WHAT TO WORK ON >>
Retype word for word the first line of the listing and each line after it up to the line with "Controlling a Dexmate", with the pictures taken out.

AVAILABLE DATA >>
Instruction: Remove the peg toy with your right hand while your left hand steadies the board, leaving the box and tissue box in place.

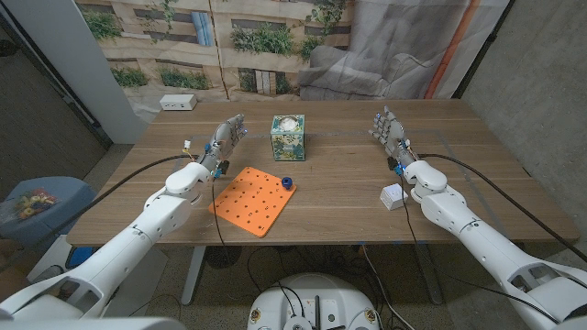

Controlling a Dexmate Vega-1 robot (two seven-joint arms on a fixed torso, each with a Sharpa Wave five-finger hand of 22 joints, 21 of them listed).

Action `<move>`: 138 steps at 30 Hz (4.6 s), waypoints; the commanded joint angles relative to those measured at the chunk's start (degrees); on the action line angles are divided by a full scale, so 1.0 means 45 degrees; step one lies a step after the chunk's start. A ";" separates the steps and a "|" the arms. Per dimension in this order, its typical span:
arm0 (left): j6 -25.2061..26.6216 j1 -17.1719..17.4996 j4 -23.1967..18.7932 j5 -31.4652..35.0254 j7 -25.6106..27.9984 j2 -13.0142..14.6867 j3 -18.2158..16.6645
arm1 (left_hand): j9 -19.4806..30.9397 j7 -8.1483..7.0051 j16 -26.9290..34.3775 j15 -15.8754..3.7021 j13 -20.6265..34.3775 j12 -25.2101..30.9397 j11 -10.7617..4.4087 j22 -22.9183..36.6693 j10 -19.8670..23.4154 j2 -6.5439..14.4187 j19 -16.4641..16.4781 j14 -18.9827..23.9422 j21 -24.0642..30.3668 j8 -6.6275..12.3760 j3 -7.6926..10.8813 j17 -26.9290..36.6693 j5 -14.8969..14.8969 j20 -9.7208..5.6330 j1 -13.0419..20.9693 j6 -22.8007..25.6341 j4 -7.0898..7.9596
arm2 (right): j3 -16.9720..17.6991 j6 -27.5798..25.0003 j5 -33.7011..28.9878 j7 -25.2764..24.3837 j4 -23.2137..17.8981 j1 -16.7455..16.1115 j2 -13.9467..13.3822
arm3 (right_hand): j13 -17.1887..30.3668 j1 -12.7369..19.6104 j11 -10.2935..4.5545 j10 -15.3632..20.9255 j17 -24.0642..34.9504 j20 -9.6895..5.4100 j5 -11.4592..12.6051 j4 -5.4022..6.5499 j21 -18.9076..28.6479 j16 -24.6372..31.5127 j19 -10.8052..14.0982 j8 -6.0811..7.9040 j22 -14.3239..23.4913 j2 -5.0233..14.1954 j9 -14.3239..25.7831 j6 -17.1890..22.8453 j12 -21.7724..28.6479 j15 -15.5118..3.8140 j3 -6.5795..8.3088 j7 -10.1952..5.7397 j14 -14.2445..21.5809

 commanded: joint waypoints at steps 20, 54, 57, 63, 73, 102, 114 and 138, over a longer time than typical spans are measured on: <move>0.0822 0.2820 -0.4134 0.2067 0.0355 0.4423 -0.1502 | 0.0027 -0.0187 -0.0031 -0.0292 0.0057 -0.0053 -0.0184 0.0051 0.0011 0.1002 0.0186 0.0044 0.0036 -0.0026 0.0150 0.0077 0.0065 -0.0370 0.0076 0.0034 -0.0047 | -0.0160 0.0331 -0.0689 -0.0986 -0.0363 -0.0225 0.0270 | 0.0007 0.0092 -0.0051 0.0158 -0.0182 -0.0177 0.0121 -0.0107 -0.0205 0.0080 0.0074 0.0085 0.0049 -0.0018 0.0033 0.0148 0.0060 -0.0154 0.0057 0.0010 -0.0019; -0.0874 0.4751 -0.5221 0.7984 0.1157 0.7120 -0.2574 | 0.0041 -0.0637 0.0051 -0.0799 0.0070 -0.0058 -0.0562 0.0069 0.0191 0.0881 0.0148 0.0119 0.0026 0.0065 -0.0073 0.0184 0.0054 -0.1008 -0.0592 0.0219 0.0762 | -0.0256 0.0948 -0.1551 -0.2219 -0.0466 -0.0598 0.0677 | -0.0016 0.0087 -0.0118 0.0201 -0.0417 -0.0262 0.0139 -0.0186 -0.0439 0.0111 0.0174 0.0062 0.0050 0.0059 0.0026 0.0174 0.0041 -0.0206 0.0117 0.0061 0.0004; -0.0984 0.5211 -0.5325 0.8802 0.1773 0.7064 -0.2743 | 0.0041 -0.0690 0.0096 -0.0908 0.0071 -0.0008 -0.0540 0.0068 0.0391 0.0850 0.0249 0.0288 0.0062 0.0122 -0.0120 0.0178 0.0066 -0.1115 -0.0688 0.0404 0.0909 | -0.0248 0.1057 -0.1580 -0.2235 -0.0379 -0.0612 0.0709 | -0.0017 0.0092 -0.0116 0.0204 -0.0435 -0.0276 0.0141 -0.0195 -0.0450 0.0113 0.0197 0.0061 0.0051 0.0068 0.0026 0.0175 0.0040 -0.0213 0.0125 0.0065 0.0007; -0.1296 0.5641 -0.5410 0.9746 0.1709 0.7334 -0.2892 | 0.0036 -0.0894 0.0090 -0.1017 0.0070 -0.0022 -0.0601 0.0066 0.0472 0.0793 0.0296 0.0390 0.0065 0.0100 -0.0166 0.0164 0.0080 -0.1223 -0.0753 0.0432 0.1024 | -0.0236 0.1205 -0.1666 -0.2285 -0.0364 -0.0696 0.0698 | -0.0020 0.0100 -0.0134 0.0201 -0.0470 -0.0284 0.0143 -0.0210 -0.0488 0.0116 0.0202 0.0057 0.0051 0.0088 0.0025 0.0174 0.0034 -0.0217 0.0142 0.0059 0.0011; -0.1614 0.6511 -0.5607 1.1006 0.1922 0.7451 -0.3334 | 0.0033 -0.1249 -0.0002 -0.1144 0.0069 -0.0105 -0.0786 0.0068 0.0394 0.0773 -0.0011 0.0244 -0.0050 -0.0016 -0.0227 0.0157 0.0102 -0.1364 -0.0818 0.0109 0.1197 | -0.0181 0.1303 -0.1715 -0.2334 -0.0579 -0.0942 0.0589 | -0.0024 0.0098 -0.0146 0.0212 -0.0534 -0.0301 0.0139 -0.0241 -0.0568 0.0113 0.0190 0.0054 0.0052 0.0086 0.0023 0.0183 0.0029 -0.0212 0.0152 0.0060 -0.0012; -0.1711 0.8118 -0.5633 1.3233 0.1772 0.7265 -0.3380 | 0.0013 -0.0751 -0.0099 -0.1046 0.0071 -0.0257 -0.0695 0.0078 -0.0139 0.0610 -0.1097 -0.0315 -0.0208 -0.0104 -0.0472 0.0164 0.0091 -0.1575 -0.0932 -0.0505 0.1422 | -0.0046 0.1030 -0.1764 -0.2479 -0.1745 -0.1695 0.0164 | -0.0034 0.0040 -0.0151 0.0154 -0.0679 -0.0452 0.0126 -0.0275 -0.0793 0.0111 0.0111 0.0013 0.0051 0.0115 0.0018 0.0087 -0.0006 -0.0338 0.0168 0.0049 -0.0109; -0.0961 0.8400 -0.6010 1.3568 0.1105 0.7736 -0.3340 | 0.0010 -0.0613 -0.0064 -0.0897 0.0067 -0.0245 -0.0596 0.0105 -0.0573 0.0449 -0.2214 -0.0735 -0.0275 -0.0085 -0.0947 0.0200 0.0061 -0.1535 -0.1128 -0.0916 0.1661 | 0.0012 0.0993 -0.1765 -0.2509 -0.1846 -0.1807 0.0092 | -0.0037 0.0039 -0.0168 0.0158 -0.0731 -0.0487 0.0125 -0.0297 -0.0852 0.0114 0.0105 0.0024 0.0050 0.0122 0.0017 0.0109 -0.0006 -0.0348 0.0181 0.0055 -0.0122; -0.0283 0.7297 -0.5974 1.3771 0.0456 0.8214 -0.1804 | 0.0014 -0.0566 -0.0049 -0.0803 0.0067 -0.0236 -0.0551 0.0121 -0.0838 0.0506 -0.2492 -0.1032 -0.0144 -0.0079 -0.1278 0.0211 0.0070 -0.1554 -0.1166 -0.1131 0.1750 | 0.0029 0.0984 -0.1711 -0.2315 -0.1948 -0.1925 -0.0069 | -0.0042 0.0006 -0.0153 0.0160 -0.0826 -0.0499 0.0118 -0.0323 -0.0963 0.0132 0.0092 0.0021 0.0050 0.0141 0.0015 0.0096 -0.0008 -0.0366 0.0196 0.0058 -0.0137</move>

ANSWER BOX >>
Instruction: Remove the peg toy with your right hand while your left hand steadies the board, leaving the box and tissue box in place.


Controlling a Dexmate Vega-1 robot (two seven-joint arms on a fixed torso, each with a Sharpa Wave five-finger hand of 22 joints, 21 of them listed).

The required response has been given in full.